Do you remember your very first thoughts and emotions on your first space mission, and could you compare them to your last?

I just wanted to make sure I didn’t make any mistakes. I was really focused on my job and I’ll never forget that ride on that rocketship going up it is just a sense of speed and acceleration, you’re being pushed back in your seat and it’s harder to breathe and it just gets up and goes and when the engines shut off at about seven and a half minutes about a minute before the engine shot you’re being pushed back in your seat at a 3g acceleration. It’s hard to breathe and when the engines shut you come forward in your seat it feels like you stopped but you just stopped accelerating you’re going 17 000 5 miles an hour and uh five and a half miles a second and I looked out the window. At that point you’re about 65 nautical miles above the Earth and you continue to coast out to your apogee the high point of your orbit. Seeing the curvature of the Earth was just amazing and on that first flight anytime I had any spare time at all I just stuff my nose up to the window and and made a memory in it. I just remember this beautiful Earth, how privileged we are you know to be able to live on it. My last fight it was more of the same and I didn’t know for sure it was my last flight but I kind of feared it was but I think I never got tired of looking at the Earth any time I had any spare time at all it just it’s absolutely beautiful.
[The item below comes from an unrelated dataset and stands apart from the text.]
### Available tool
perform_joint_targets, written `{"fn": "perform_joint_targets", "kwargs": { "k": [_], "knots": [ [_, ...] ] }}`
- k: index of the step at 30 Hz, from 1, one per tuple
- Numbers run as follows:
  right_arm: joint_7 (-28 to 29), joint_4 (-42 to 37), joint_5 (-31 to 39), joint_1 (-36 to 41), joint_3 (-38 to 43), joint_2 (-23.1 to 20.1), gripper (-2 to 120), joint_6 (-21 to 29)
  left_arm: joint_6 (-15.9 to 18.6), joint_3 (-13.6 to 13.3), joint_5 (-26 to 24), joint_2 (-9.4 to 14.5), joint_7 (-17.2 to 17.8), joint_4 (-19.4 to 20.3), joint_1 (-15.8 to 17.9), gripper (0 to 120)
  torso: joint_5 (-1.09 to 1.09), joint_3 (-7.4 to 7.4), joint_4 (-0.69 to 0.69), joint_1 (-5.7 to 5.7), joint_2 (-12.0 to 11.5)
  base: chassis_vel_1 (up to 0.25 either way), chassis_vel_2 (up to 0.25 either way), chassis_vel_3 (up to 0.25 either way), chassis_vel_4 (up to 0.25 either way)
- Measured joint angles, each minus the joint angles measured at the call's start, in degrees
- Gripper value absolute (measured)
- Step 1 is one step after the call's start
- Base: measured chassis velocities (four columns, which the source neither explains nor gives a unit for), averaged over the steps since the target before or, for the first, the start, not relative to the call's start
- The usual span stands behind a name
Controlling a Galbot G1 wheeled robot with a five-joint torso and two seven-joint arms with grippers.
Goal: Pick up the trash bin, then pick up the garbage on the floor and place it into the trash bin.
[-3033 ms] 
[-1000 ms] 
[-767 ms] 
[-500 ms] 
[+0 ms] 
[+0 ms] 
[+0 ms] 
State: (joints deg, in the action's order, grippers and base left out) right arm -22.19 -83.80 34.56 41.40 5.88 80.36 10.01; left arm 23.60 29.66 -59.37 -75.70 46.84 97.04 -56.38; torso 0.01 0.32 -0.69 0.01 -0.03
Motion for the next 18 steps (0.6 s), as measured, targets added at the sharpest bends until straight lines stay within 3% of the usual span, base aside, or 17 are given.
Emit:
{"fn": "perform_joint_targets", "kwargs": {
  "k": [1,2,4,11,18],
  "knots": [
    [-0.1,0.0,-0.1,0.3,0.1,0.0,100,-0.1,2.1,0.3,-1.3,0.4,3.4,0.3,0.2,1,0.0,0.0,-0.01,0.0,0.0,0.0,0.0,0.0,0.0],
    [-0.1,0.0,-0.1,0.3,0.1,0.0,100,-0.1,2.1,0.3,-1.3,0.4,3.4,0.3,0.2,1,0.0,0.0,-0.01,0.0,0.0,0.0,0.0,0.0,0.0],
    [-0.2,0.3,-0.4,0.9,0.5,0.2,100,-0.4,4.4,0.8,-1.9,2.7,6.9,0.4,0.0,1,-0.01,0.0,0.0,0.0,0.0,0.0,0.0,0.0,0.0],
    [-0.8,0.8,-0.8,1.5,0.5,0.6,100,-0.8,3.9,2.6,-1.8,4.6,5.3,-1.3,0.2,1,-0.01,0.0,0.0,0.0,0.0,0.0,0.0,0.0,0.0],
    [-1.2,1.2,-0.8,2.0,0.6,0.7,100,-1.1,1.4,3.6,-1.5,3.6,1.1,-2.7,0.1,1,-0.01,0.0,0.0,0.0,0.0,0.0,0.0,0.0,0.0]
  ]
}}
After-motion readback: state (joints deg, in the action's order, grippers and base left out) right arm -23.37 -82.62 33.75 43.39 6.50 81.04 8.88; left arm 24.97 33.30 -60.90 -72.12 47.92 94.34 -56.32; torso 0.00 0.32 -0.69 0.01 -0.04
Then I spent a lot of time doing that but what I will always remember is how well that mission went from start to finish and and to be able to lay the cornerstone for the international space station, this huge international cooperative effort that has been so phenomenally successful on orbit… I had great pride in my crew and what we had accomplished and I will never forget that sense of accomplishment and that pride in my team and what we were able to do. I’m still part of what I think is the most amazing team anywhere – NASA. I’m extremely proud and privileged to be a part of it and I look forward to continued success of our space program.